[[ INFORMATION PROVIDED, beginning ]]
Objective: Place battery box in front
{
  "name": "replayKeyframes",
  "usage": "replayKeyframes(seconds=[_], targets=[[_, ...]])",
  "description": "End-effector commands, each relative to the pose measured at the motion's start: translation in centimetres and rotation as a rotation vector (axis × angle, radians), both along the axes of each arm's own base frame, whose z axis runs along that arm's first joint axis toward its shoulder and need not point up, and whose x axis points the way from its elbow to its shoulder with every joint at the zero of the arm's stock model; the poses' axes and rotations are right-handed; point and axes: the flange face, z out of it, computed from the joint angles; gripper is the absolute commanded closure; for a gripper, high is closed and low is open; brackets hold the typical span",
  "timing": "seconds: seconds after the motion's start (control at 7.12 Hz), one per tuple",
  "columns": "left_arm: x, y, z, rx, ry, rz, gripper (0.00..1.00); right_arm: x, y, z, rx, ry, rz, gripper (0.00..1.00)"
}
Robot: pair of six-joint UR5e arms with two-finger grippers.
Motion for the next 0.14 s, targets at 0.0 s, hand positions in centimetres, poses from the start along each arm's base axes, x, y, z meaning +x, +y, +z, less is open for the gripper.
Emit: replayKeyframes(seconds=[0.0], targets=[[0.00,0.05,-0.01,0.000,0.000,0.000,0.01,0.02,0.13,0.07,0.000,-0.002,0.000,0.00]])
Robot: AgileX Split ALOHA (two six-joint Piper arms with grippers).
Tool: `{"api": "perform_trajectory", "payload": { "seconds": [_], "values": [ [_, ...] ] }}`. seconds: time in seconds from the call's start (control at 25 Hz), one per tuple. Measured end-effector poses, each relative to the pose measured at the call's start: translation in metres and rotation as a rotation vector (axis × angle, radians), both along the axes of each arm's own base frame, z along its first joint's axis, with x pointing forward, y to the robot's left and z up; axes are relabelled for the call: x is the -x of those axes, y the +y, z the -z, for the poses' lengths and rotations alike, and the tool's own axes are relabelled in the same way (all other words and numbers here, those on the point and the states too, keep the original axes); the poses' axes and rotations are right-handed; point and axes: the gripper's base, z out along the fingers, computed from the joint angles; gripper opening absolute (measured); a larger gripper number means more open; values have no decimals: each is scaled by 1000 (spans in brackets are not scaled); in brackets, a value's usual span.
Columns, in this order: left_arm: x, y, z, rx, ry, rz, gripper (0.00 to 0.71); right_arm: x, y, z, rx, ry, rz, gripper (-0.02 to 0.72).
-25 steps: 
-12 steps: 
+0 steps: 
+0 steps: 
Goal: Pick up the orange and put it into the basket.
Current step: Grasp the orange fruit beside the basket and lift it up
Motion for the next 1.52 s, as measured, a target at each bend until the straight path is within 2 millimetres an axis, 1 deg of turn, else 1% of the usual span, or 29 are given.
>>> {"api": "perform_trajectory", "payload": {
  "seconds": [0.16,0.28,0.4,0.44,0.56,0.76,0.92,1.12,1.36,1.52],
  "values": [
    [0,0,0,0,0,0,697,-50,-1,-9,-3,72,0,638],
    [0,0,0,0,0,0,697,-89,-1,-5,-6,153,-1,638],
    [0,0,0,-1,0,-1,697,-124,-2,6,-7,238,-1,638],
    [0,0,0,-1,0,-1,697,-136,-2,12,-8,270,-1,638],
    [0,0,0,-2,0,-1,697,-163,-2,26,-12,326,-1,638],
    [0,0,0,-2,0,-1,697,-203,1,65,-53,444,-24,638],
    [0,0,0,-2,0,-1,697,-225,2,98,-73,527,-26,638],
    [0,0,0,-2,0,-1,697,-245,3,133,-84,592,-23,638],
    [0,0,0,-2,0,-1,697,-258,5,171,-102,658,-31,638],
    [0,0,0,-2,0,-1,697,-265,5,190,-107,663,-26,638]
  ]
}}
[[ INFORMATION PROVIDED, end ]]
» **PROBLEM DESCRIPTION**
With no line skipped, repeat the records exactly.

» **SOLUTION TO THIS EXERCISE**
Objective: Place battery box in front
{
  "name": "replayKeyframes",
  "usage": "replayKeyframes(seconds=[_], targets=[[_, ...]])",
  "description": "End-effector commands, each relative to the pose measured at the motion's start: translation in centimetres and rotation as a rotation vector (axis × angle, radians), both along the axes of each arm's own base frame, whose z axis runs along that arm's first joint axis toward its shoulder and need not point up, and whose x axis points the way from its elbow to its shoulder with every joint at the zero of the arm's stock model; the poses' axes and rotations are right-handed; point and axes: the flange face, z out of it, computed from the joint angles; gripper is the absolute commanded closure; for a gripper, high is closed and low is open; brackets hold the typical span",
  "timing": "seconds: seconds after the motion's start (control at 7.12 Hz), one per tuple",
  "columns": "left_arm: x, y, z, rx, ry, rz, gripper (0.00..1.00); right_arm: x, y, z, rx, ry, rz, gripper (0.00..1.00)"
}
Robot: pair of six-joint UR5e arms with two-finger grippers.
Motion for the next 0.14 s, targets at 0.0 s, hand positions in centimetres, poses from the start along each arm's base axes, x, y, z meaning +x, +y, +z, less is open for the gripper.
Emit: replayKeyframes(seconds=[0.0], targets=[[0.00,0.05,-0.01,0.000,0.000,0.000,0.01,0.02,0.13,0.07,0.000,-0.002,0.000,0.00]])
Robot: AgileX Split ALOHA (two six-joint Piper arms with grippers).
Tool: `{"api": "perform_trajectory", "payload": { "seconds": [_], "values": [ [_, ...] ] }}`. seconds: time in seconds from the call's start (control at 25 Hz), one per tuple. Measured end-effector poses, each relative to the pose measured at the call's start: translation in metres and rotation as a rotation vector (axis × angle, radians), both along the axes of each arm's own base frame, z along its first joint's axis, with x pointing forward, y to the robot's left and z up; axes are relabelled for the call: x is the -x of those axes, y the +y, z the -z, for the poses' lengths and rotations alike, and the tool's own axes are relabelled in the same way (all other words and numbers here, those on the point and the states too, keep the original axes); the poses' axes and rotations are right-handed; point and axes: the gripper's base, z out along the fingers, computed from the joint angles; gripper opening absolute (measured); a larger gripper number means more open; values have no decimals: each is scaled by 1000 (spans in brackets are not scaled); in brackets, a value's usual span.
Columns, in this order: left_arm: x, y, z, rx, ry, rz, gripper (0.00 to 0.71); right_arm: x, y, z, rx, ry, rz, gripper (-0.02 to 0.72).
-25 steps: 
-12 steps: 
+0 steps: 
+0 steps: 
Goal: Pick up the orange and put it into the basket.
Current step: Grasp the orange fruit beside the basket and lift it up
Motion for the next 1.52 s, as measured, a target at each bend until the straight path is within 2 millimetres an axis, 1 deg of turn, else 1% of the usual span, or 29 are given.
>>> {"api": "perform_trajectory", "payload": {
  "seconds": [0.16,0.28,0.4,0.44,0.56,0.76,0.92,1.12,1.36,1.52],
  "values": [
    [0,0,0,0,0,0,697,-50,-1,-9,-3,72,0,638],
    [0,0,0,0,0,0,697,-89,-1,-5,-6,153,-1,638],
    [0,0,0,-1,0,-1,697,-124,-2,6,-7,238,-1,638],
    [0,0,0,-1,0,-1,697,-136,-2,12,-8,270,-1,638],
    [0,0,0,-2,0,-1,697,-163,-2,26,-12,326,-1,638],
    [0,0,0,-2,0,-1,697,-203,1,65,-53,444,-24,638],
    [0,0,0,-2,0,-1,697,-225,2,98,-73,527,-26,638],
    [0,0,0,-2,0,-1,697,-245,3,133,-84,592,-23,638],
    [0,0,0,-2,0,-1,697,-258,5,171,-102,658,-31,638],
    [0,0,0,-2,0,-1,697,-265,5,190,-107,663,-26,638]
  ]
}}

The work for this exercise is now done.